33 High Availability Solutions

Highly Available systems are critical to the success of virtually every business today. It is equally important that the management infrastructure monitoring these mission-critical systems are highly available. The Enterprise Manager Cloud Control architecture is engineered to be scalable and available from the ground up. It is designed to ensure that you concentrate on managing the assets that support your business, while it takes care of meeting your business Service Level Agreements.

When you configure Cloud Control for high availability, your aim is to protect each component of the system, as well as the flow of management data in case of performance or availability problems, such as a failure of a host or a Management Service.

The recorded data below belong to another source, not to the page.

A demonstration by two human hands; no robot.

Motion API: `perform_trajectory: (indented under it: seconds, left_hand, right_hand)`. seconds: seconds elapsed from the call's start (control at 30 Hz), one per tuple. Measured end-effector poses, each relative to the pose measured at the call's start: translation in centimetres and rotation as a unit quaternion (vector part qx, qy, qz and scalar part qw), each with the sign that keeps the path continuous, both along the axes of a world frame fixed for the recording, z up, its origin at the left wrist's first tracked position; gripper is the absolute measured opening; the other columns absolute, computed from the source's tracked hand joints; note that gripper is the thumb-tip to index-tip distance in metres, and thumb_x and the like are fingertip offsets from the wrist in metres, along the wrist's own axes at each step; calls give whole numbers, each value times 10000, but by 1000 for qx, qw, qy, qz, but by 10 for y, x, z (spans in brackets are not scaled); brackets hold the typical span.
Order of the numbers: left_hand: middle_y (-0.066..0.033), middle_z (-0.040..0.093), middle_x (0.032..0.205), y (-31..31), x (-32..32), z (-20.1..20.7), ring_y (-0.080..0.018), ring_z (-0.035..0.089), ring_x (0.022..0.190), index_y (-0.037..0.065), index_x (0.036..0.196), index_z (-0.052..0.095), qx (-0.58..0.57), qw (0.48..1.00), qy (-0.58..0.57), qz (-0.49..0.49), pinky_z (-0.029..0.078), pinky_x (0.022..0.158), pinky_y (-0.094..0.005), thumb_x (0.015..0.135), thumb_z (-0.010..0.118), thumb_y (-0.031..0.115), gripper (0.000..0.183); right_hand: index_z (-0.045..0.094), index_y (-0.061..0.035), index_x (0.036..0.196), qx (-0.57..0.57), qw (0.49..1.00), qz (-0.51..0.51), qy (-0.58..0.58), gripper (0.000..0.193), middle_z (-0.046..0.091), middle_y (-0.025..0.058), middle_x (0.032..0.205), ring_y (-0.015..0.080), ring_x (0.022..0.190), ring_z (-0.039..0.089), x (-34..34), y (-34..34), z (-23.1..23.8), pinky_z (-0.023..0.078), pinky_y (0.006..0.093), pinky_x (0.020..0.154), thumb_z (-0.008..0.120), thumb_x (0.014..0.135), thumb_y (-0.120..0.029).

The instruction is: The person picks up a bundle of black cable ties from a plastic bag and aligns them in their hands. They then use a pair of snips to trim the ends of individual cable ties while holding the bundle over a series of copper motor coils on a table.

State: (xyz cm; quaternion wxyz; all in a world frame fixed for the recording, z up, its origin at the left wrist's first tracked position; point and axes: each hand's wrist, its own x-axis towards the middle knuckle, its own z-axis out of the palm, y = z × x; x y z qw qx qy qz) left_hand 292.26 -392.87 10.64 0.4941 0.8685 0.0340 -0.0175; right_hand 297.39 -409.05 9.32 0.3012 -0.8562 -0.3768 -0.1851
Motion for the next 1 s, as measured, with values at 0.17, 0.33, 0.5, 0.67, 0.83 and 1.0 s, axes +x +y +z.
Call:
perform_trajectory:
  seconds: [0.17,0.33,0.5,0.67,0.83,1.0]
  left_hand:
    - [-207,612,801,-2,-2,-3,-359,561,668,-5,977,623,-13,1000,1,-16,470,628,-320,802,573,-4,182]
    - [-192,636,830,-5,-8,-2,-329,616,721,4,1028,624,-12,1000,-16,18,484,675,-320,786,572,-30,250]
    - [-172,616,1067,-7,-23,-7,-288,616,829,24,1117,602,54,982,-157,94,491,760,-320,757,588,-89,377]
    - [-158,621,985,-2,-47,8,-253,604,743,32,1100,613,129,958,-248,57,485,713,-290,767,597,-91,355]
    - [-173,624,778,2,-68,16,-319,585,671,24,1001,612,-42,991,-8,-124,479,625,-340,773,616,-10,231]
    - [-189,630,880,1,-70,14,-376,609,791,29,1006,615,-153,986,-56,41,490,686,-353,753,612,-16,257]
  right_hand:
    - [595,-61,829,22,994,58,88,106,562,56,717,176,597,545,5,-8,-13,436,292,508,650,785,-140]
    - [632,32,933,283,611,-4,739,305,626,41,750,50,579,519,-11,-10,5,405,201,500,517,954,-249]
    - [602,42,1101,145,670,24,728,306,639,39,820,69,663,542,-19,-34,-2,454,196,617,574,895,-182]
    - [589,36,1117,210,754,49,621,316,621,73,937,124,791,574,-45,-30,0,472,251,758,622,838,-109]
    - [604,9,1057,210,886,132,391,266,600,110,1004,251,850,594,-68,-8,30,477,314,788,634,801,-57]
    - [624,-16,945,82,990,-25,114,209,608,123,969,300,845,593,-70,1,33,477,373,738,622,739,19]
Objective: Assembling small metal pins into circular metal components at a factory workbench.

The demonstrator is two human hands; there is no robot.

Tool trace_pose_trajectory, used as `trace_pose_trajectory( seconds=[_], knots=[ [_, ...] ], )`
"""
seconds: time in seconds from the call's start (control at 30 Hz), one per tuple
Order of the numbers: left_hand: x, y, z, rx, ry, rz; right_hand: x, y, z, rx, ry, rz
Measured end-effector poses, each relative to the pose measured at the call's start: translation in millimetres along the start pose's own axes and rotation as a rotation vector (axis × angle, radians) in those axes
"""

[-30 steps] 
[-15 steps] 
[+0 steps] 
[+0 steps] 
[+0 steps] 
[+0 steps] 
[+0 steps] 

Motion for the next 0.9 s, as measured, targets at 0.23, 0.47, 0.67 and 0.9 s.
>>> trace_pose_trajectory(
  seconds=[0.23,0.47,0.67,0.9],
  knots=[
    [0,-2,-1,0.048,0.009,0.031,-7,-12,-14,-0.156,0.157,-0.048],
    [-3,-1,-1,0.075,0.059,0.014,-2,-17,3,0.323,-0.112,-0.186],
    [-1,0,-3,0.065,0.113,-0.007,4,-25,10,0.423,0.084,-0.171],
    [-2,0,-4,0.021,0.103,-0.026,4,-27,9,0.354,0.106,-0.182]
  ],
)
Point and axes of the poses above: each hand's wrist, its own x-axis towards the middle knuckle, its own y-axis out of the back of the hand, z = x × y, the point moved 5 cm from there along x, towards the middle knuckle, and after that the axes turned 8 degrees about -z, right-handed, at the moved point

Maximum Availability Architecture (MAA) provides a highly available Enterprise Manager implementation by guarding against failure at each component of Enterprise Manager.

The impacts of failure of the different Enterprise Manager components are:

Management Agent failure or failure in the communication between Management Agents and Management Services

Results in targets no longer monitored by Enterprise Manager, though the Enterprise Manager console is still available and one can view historical data from the Management Repository.
Management Service failure

Results in the unavailability of Enterprise Manager console, as well as unavailability of almost all Enterprise Manager services.
Management Repository failure

Results in failure on the part of Enterprise Manager to save the uploaded data by the Management Agents as well as unavailability of almost all Enterprise Manager services.

Overall, failure in any component of Enterprise Manager can result in substantial service disruption. Therefore it is essential that each component be hardened using a highly available architecture.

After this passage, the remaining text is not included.